Activity:
Line by line, return everything in the listing exactly.
↓
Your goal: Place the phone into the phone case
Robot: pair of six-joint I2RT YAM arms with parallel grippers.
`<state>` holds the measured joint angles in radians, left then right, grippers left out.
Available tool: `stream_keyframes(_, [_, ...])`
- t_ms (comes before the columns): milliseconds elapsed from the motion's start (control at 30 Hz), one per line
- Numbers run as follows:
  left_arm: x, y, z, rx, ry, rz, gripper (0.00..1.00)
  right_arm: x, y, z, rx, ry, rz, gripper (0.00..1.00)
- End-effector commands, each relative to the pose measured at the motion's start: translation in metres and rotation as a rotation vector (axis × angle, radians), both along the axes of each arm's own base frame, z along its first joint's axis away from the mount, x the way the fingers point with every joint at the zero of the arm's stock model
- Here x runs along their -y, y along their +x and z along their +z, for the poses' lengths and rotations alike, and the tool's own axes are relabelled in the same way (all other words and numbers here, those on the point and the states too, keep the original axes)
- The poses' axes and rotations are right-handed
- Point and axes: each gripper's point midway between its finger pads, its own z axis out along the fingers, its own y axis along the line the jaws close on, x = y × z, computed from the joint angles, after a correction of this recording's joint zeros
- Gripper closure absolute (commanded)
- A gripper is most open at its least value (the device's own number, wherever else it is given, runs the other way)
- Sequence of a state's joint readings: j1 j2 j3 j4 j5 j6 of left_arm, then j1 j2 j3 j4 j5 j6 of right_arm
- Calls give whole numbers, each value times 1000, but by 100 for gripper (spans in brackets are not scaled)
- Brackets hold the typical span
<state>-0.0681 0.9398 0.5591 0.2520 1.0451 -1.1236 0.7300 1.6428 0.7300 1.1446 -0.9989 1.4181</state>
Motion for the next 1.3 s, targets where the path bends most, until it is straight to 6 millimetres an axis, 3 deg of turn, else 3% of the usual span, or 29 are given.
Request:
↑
Task response:
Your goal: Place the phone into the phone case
Robot: pair of six-joint I2RT YAM arms with parallel grippers.
`<state>` holds the measured joint angles in radians, left then right, grippers left out.
Available tool: `stream_keyframes(_, [_, ...])`
- t_ms (comes before the columns): milliseconds elapsed from the motion's start (control at 30 Hz), one per line
- Numbers run as follows:
  left_arm: x, y, z, rx, ry, rz, gripper (0.00..1.00)
  right_arm: x, y, z, rx, ry, rz, gripper (0.00..1.00)
- End-effector commands, each relative to the pose measured at the motion's start: translation in metres and rotation as a rotation vector (axis × angle, radians), both along the axes of each arm's own base frame, z along its first joint's axis away from the mount, x the way the fingers point with every joint at the zero of the arm's stock model
- Here x runs along their -y, y along their +x and z along their +z, for the poses' lengths and rotations alike, and the tool's own axes are relabelled in the same way (all other words and numbers here, those on the point and the states too, keep the original axes)
- The poses' axes and rotations are right-handed
- Point and axes: each gripper's point midway between its finger pads, its own z axis out along the fingers, its own y axis along the line the jaws close on, x = y × z, computed from the joint angles, after a correction of this recording's joint zeros
- Gripper closure absolute (commanded)
- A gripper is most open at its least value (the device's own number, wherever else it is given, runs the other way)
- Sequence of a state's joint readings: j1 j2 j3 j4 j5 j6 of left_arm, then j1 j2 j3 j4 j5 j6 of right_arm
- Calls give whole numbers, each value times 1000, but by 100 for gripper (spans in brackets are not scaled)
- Brackets hold the typical span
<state>-0.0681 0.9398 0.5591 0.2520 1.0451 -1.1236 0.7300 1.6428 0.7300 1.1446 -0.9989 1.4181</state>
Motion for the next 1.3 s, targets where the path bends most, until it is straight to 6 millimetres an axis, 3 deg of turn, else 3% of the usual span, or 29 are given.
Request:

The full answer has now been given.